Mit dem Ende der EM verschwinden langsam auch wieder die Flaggen, die im letzten Monat von den Autos und Straßenbahnen gewinkt haben. Es ist ja nicht so, dass ich grundsätzlich was gegen Flaggen hätte, sollen doch alle mit ihren Autos oder Fahrzeugen oder Häusern machen, was sie wollen. Ich trage ja auch gern meine Meinungen und Wünsche in die Öffentlichkeit.

Bei den Straßenbahnen – die ja nur teilweise privat sind – hat mich allerdings wirklich gestört, dass diese mit diesen Krone-Flaggen herumgefahren sind. Nicht nur, dass ich sie hässlich fand, mit dem verunstalteten Adler und dem Fußball auf der Brust, ich hätte mir von einer Veranstaltungsstadt schon erwartet, dass sie „internationaler“ agieren.

Ich hätte mir erwartet, dass eine der Flaggen das offizielle Euro 2008-Logo trägt und die andere Flagge die Landesflagge eines Teilnehmerlandes ist. Das hätte Internationalität und Weltoffenheit gezeigt … So wies war Kleinbürgertum und Nationalismus.


Regenbogen- und Wien-Flagge

Wie gesagt, so langsam verschwinden die Flaggen wieder. Und ich hab mich gestern gefreut, als ich gesehen habe, dass die Straßenbahnen jetzt mit den Regenbogenflaggen herumdüsen. Nicht nur, weil diese so schön bunt sind, sondern weil diese Offenheit und Toleranz symbolisieren, sind die Regenbogenflaggen doch das Symbol der Lesben-, Schwulen und Transgenderbewegung. So ein Zeichen erwarte ich mir von einer Stadt!

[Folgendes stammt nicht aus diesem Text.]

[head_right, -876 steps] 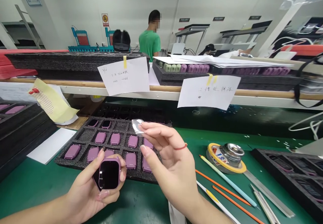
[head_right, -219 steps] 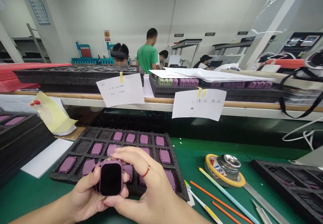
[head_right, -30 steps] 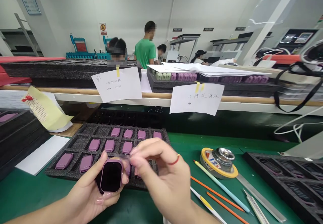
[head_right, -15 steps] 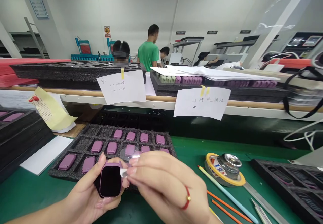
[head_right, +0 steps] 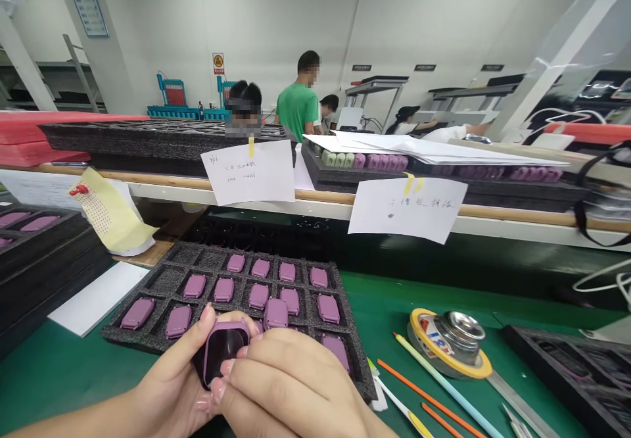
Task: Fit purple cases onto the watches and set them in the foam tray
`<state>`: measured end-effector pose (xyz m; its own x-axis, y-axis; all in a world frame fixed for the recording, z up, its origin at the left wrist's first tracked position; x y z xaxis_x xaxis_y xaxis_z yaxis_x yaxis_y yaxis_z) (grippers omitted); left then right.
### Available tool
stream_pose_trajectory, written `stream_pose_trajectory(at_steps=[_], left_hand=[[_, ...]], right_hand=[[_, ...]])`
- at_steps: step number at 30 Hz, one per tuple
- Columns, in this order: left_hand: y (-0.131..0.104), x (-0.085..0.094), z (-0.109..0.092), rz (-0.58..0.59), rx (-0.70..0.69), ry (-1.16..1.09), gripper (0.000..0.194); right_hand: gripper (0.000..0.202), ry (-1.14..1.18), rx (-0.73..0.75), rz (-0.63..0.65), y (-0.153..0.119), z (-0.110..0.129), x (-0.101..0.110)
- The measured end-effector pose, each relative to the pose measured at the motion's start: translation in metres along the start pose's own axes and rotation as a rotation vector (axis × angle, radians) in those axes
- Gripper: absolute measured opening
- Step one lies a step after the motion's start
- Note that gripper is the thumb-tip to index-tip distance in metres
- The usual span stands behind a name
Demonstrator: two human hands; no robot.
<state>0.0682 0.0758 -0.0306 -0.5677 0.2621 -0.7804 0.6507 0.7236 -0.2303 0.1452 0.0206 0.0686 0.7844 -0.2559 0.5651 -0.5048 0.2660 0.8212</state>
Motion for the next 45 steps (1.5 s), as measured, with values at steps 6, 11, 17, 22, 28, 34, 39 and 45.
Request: stream_pose_trajectory(at_steps=[6, 11, 17, 22, 28, 34, 39, 45], left_hand=[[-0.001, -0.002, -0.007, 0.003, -0.144, 0.177, 0.048], [0.000, 0.007, -0.001, -0.017, -0.114, 0.263, 0.053], [0.000, 0.007, 0.000, -0.034, -0.073, 0.209, 0.051], [-0.001, 0.007, -0.003, -0.101, -0.051, 0.136, 0.055], [-0.001, 0.013, -0.004, -0.147, -0.069, 0.152, 0.050], [0.002, 0.021, -0.002, -0.225, -0.043, 0.309, 0.045], [0.011, 0.029, 0.039, -0.109, 0.266, 0.472, 0.055], [0.011, 0.017, 0.035, 0.043, 0.159, 0.706, 0.054]], right_hand=[[0.056, -0.073, -0.218, -0.005, 0.002, -0.017, -0.009], [0.041, 0.243, -0.379, 0.031, 0.008, -0.032, -0.007], [0.067, 0.586, -0.553, 0.106, -0.005, -0.044, -0.024], [0.064, 0.909, -0.828, 0.100, -0.024, -0.053, -0.048], [0.061, 0.621, -0.693, 0.115, -0.015, -0.054, -0.036], [0.039, 0.028, -0.739, 0.057, -0.025, -0.107, -0.007], [0.036, 0.007, -0.849, 0.236, -0.048, -0.141, -0.023], [0.044, 0.152, -0.843, 0.366, -0.054, -0.134, -0.040]])
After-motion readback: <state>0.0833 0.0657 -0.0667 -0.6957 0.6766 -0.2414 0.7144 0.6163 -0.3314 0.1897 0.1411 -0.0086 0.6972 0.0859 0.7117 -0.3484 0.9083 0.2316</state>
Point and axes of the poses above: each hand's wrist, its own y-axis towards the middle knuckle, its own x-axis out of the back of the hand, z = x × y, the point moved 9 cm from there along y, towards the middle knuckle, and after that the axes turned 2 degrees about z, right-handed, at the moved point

Es geschehen noch Zeichen und Wunder!

Mittwoch, Juli 2nd, 2008

Gestern wurde bekannt, dass die Wiener Linien eine Neuordnung der Ringlinien planen und diese heute vorstellen wollen. Diese Ankündigung hat natürlich in den diversen Verkehrs-Foren zu großen Sorgen geführt, welche Linieneinstellungen nun wieder zu befürchten sind. Immerhin lehrt die Geschichte, dass solche Ankündigungen oft mit deutlichen Einschränkungen für die NutzerInnen einhergehen. Siehe die Linie 21, die zumindest in Teilbereichen hätte weiterbetrieben werden sollen. Und jetzt, wo gerade die EM vorbei ist und die U2 – laut Wiener Linien – den Verkehr des Ringes gut aufnehmen konnte.

Aber es sollte anders kommen, es wurde heute ein Konzept vorgestellt, dass für die meisten NutzerInnen sicher Vorteile bringen wird. Das Ringelspiel der Linien 1 und 2 am Ring wird beendet, welches mehrere Nachteile hatte: Erstens hat es zu vermehrten Umsteigen geführt und zweitens zu zusätzlichen Wartezeiten, weil die Ausgleichszeiten nicht wie bei anderen Stationen in der Endstation eingehalten werden konnte sondern in einer der Stationen. Dafür werden mehrere Linien verbunden, womit neue Umsteigerelationen geschaffen werden.


Die neuen Linien 1 und 2
Quelle: Wiener Linien

Konkret werden ab 26. Oktober 2008 die Linien 65 – 1/2 (über Oper – Schottentor und Schwedenplatz) – N zur Prater Hauptallee (neue Linie 1) und die Linien J – 1/2 (über Oper und Schwedenplatz) – N zum Friedrichs-Engels-Platz (neue Linie 2) verbunden. In weiterer Folge soll die Linie D in Linie 3 umbenannt werden und die Linie 71 als Linie 4 zur Börse verlängert werden.

Es soll sogar hinter dem Parlament eine Verbindungsstrecke für die Linie J gebaut werden, so wie ich es vor ein paar Blog-Einträgen gefordert habe.

Der einzige Wermutstropfen ist das Aufgeben des alten Linienbezeichnungsschema, dass immerhin bereits 101 Jahre alt ist. Nach diesem hätten die neuen Linien auch Buchstaben erhalten sollen, da dies klassische Durchmesserlinien sind (so wie die Linien D und N).

Damit haben die Wiener Linien und die Stadt Wien gezeigt, dass es doch möglich ist Verbesserungen umzusetzen. Weiter so!